Task to carry out:
Work out how many lines in the data below include "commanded", then reply with that number only.
○ ○ ○ ○
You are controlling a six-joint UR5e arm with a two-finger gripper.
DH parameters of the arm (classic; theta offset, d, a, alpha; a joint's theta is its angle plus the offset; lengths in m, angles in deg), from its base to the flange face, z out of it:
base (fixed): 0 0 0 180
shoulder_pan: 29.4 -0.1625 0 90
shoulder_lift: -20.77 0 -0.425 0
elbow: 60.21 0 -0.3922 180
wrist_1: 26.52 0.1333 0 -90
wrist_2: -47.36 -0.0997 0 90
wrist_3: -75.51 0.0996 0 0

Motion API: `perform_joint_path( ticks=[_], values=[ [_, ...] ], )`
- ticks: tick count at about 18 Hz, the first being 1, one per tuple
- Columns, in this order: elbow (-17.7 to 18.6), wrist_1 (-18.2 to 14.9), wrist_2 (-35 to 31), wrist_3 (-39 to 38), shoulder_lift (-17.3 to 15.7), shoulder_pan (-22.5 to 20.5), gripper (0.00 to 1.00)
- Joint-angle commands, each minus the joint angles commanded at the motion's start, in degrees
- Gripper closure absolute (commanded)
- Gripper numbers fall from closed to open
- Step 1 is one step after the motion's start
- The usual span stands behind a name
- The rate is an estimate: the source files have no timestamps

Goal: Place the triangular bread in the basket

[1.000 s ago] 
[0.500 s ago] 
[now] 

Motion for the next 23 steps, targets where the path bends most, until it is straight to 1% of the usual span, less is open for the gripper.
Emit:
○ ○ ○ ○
Response box:
2